Sometimes life puts a beautiful soul in front of you.

I’m lucky enough to realize this, at least I think I do anyway.

I feel like the Luckiest bastard in the world at the minute.

Even now when I’m sad or depressed or over thinking I know there’s an amazing person there for me no matter what and that’s more than I thought I’d ever find.

Maybe I’m naive and childish to feel like this but as long as I feel ready to take that leap of faith and take the risk I know I’m alive and unafraid.

Eva,

The name alone sooths my soul,

Makes me feel whole

I feel like thanking god or a god or someone but maybe it’s just the road I’m on maybe it all led me down this path

All the shit and the pain was all leading me to this amazing person.

She’s flawed

She’s funny

She’s gorgeous

She’s dark and mysterious

She’s who I love

She’s seen me at my best and worst and viewed me without judgement,

She makes me believe again,

She’s one of a kind and if I lived a million years

If I lived a billion years

If I ever live to be normal, I’ll never find another Like her.

To me she’s love,

kindness,.

passion,

empathy,

anger and beauty in human form

She’s become my rock,

Now I just gotta stop thinking it’s too good to be true and all a mirage.

Maybe some people do get lucky and find some love,

Maybe there is someone out there who sees you for all your virtues and all of your failures and loves you for the effort you make.

I sit here tonight in my mother’s house,

It’s 2:22am

Everyone’s in bed,

The house is quiet, Charlie is napping on the couch and he’s such a beautiful little dog. His paws tucked under himself like a cat on the couch as his little snores make me smile every few minutes

I feel lucky, I feel lucky in love

Maybe all the pain and sadness I felt was there to help me appreciate the goodness when I saw it.

Maybe that’s the romantic side of me looking for logic in the chaos but I don’t care. I just feel, I feel

Honestly, feeling is enough some days. As I said earlier the words themselves aren’t good enough, they don’t sum up how I feel entirely.

As I sit here and contemplate I’m left with a feeling of optimism.

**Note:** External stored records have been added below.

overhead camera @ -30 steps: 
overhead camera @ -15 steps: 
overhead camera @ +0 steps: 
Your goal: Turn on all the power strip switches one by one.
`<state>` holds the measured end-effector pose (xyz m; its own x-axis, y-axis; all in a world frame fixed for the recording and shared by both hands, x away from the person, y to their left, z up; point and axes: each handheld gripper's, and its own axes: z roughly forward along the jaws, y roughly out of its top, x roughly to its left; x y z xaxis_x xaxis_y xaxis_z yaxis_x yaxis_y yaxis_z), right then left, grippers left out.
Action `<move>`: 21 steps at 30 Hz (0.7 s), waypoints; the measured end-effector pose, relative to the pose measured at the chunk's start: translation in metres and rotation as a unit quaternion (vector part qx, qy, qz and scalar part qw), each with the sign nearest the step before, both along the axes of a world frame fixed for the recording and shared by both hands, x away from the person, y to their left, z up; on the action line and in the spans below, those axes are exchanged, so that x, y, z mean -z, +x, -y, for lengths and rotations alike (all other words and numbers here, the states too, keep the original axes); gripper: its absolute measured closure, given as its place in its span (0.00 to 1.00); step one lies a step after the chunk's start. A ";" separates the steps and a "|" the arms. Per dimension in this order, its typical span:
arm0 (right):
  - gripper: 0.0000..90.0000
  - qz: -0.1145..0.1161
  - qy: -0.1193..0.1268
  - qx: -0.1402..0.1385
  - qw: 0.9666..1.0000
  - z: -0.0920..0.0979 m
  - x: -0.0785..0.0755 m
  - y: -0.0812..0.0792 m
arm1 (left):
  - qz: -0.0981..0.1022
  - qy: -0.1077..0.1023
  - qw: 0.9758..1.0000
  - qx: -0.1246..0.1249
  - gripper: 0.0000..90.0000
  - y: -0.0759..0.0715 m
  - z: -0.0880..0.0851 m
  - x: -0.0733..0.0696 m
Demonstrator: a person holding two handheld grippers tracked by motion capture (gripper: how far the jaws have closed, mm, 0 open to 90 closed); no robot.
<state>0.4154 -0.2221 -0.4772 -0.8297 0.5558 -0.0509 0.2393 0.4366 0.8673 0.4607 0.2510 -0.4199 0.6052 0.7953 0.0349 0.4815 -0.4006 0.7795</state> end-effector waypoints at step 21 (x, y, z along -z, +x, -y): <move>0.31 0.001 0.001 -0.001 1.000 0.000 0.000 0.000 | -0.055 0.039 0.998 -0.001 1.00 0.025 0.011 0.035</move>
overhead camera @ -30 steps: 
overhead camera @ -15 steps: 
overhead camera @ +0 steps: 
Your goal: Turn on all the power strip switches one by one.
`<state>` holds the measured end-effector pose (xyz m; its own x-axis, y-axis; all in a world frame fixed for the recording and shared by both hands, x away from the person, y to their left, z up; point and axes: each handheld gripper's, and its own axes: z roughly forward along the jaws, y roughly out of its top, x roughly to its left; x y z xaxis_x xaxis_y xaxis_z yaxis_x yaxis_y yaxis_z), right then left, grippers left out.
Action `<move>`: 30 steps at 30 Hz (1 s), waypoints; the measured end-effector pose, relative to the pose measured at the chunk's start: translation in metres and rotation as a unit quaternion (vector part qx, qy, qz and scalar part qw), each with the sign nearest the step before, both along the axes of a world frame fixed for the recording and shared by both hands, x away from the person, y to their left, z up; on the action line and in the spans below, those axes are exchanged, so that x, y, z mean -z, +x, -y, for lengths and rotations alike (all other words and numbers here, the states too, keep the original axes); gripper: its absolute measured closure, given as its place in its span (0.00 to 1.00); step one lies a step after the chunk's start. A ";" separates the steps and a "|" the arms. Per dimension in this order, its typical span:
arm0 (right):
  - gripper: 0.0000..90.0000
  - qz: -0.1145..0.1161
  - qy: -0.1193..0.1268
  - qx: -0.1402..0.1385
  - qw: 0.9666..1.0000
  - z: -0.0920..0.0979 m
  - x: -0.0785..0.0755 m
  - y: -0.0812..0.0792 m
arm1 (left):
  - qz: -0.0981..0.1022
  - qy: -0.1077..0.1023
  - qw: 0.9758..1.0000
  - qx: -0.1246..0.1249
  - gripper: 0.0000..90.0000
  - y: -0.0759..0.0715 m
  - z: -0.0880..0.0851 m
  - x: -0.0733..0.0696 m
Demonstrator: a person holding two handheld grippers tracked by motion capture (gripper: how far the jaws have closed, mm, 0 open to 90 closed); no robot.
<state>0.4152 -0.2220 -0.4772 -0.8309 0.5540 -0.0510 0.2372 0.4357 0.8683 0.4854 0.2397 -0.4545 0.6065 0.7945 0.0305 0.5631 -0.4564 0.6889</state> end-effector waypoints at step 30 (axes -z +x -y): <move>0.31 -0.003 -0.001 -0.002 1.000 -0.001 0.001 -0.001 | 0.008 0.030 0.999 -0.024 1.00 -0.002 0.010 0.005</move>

It’s as if I’ve gotten a hug I didn’t realize I’ve needed for a long time, that’s how I feel. As I said the words aren’t enough.

Eva’s a feeling to me, a special concoction of chaos and love that doesn’t happen very often and I feel like I’ve done something right to be a part of her story.

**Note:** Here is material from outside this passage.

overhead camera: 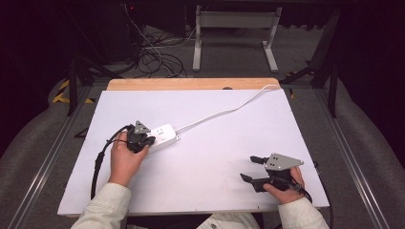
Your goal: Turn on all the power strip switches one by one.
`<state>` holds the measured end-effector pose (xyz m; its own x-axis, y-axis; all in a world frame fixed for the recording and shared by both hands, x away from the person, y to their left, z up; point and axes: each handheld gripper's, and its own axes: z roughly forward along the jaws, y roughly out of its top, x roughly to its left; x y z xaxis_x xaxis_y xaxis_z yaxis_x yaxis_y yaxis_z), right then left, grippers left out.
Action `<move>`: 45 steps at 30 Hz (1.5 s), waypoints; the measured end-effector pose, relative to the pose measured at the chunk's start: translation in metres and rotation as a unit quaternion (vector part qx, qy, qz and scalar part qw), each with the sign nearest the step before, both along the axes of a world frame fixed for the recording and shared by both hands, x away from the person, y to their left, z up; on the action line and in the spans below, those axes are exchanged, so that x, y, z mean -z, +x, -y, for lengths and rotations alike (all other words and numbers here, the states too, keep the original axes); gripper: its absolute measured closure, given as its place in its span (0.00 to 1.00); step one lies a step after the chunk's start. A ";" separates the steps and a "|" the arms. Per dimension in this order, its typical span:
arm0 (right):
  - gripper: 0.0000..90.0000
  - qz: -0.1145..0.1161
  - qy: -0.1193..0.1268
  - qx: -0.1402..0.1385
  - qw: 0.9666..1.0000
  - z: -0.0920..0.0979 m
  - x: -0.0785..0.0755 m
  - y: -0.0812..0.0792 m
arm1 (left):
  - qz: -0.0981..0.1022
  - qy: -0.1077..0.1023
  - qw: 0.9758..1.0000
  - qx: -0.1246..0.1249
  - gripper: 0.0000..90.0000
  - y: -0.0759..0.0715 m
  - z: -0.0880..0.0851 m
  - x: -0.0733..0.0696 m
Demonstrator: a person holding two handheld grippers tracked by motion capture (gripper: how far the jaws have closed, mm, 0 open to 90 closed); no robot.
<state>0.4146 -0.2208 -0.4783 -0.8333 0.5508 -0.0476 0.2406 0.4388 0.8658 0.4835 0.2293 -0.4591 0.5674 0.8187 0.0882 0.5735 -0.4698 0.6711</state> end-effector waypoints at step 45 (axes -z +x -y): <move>0.30 -0.002 -0.003 -0.002 1.000 0.000 0.001 0.001 | 0.009 -0.029 0.999 0.029 1.00 0.019 0.023 -0.006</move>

I just hope I’m at least a good chapter or two in her own book

Me & Eva

20 thoughts on “#209-Eva

  1. I don’t know if it went through. My app has been really silly lately.

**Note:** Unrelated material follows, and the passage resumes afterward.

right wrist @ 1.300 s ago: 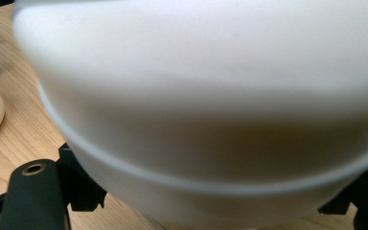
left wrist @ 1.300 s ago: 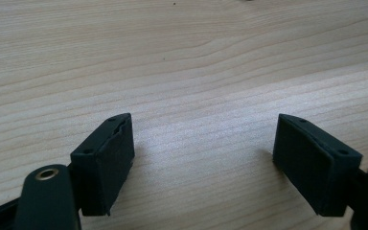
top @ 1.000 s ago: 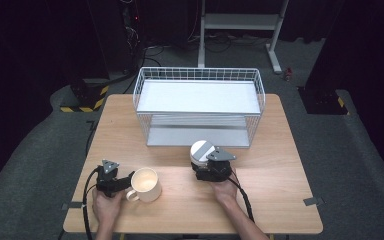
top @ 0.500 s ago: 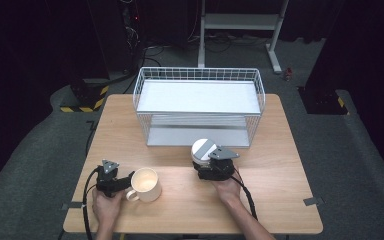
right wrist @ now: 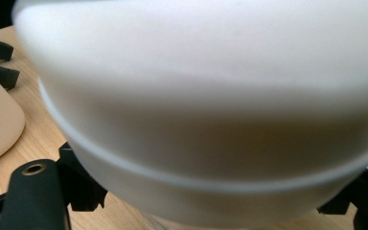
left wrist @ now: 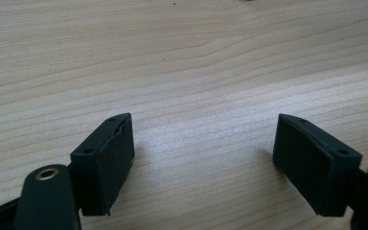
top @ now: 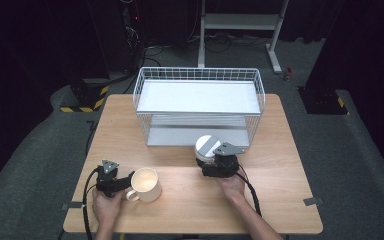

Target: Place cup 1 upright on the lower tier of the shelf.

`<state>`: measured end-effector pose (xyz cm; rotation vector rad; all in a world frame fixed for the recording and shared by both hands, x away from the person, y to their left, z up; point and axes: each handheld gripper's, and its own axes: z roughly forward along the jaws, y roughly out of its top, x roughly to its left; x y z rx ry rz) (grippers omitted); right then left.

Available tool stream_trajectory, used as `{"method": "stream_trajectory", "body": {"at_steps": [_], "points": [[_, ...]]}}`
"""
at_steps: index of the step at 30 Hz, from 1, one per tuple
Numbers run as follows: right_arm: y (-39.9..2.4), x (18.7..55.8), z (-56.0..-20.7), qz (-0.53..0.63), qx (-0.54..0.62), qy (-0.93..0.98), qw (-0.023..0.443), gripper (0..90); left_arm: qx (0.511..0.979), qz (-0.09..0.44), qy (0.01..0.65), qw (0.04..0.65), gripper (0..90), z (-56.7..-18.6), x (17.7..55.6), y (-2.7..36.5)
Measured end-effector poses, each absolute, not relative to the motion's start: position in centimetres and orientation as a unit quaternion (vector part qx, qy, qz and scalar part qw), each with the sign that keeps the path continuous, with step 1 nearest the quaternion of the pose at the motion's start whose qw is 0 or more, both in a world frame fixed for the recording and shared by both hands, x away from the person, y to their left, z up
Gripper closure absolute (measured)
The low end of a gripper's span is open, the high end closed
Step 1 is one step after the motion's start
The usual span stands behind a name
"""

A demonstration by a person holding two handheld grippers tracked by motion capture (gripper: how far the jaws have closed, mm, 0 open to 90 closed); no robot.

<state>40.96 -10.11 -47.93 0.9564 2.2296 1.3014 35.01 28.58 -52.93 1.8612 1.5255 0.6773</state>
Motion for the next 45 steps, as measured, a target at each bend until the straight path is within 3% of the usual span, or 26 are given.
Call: {"method": "stream_trajectory", "body": {"at_steps": [27, 45], "points": [[-12.3, 43.1, -46.1, 0.481, 0.360, 0.777, 0.189, 18.7, 0.707, 0.257, 0.578, 0.315, 22.7, -52.9, 35.0, 28.6], [-13.2, 45.5, -46.8, 0.481, 0.390, 0.761, 0.194, 18.7, 0.710, 0.258, 0.575, 0.314, 23.5, -52.9, 35.0, 28.5]]}}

    I truly believe that with some minor tweaking, and removing parts about “if” there’s a future, these would make phenomenal vows someday.

    Liked by 1 person

      1. I never saw myself as getting married either. Still don’t. My ex and I were together 20 years, we were never legally married although we did exchange vows to just each other with no one else there. They weren’t formal vows, they were just things we wrote and because he got nervous, we simply gave each other our papers 😂 he was my husband although the government never acknowledged it. Marriage is between two people and their hearts. The act of getting married isn’t necessarily marriage. It’s a wedding. One day in a long relationship. The two people make it a marriage.

        And in case I thought I made a mistake not formally getting married, I work at a law firms. Today, I congratulated a man on the finalization of his divorce and he literally jumped around in the waiting room. I know his information because the attorney I work for represents him. He’s 72 with health problems and he was jumping and whooping like he was 13 and got a the video game he was begging for. That’s actually common practice at the firms. You congratulate them on their divorce as you hand them the final judgment. Honestly, I’ve never seen a bride or groom half as happy as I see these people when they know it’s over. So I’ll probably never be married for real in my whole life. Not worth a bit of it. It’s the same drama you have if you’re with someone 20 years, and a hell of a lot harder to get out of. If you want a reception, just throw a party and invite everyone. Why? Eh…you wanted a party. Or because you woke up the day you had the idea and your back didn’t hurt. It doesn’t matter why you’re throwing a party, people will come, drink, and dance.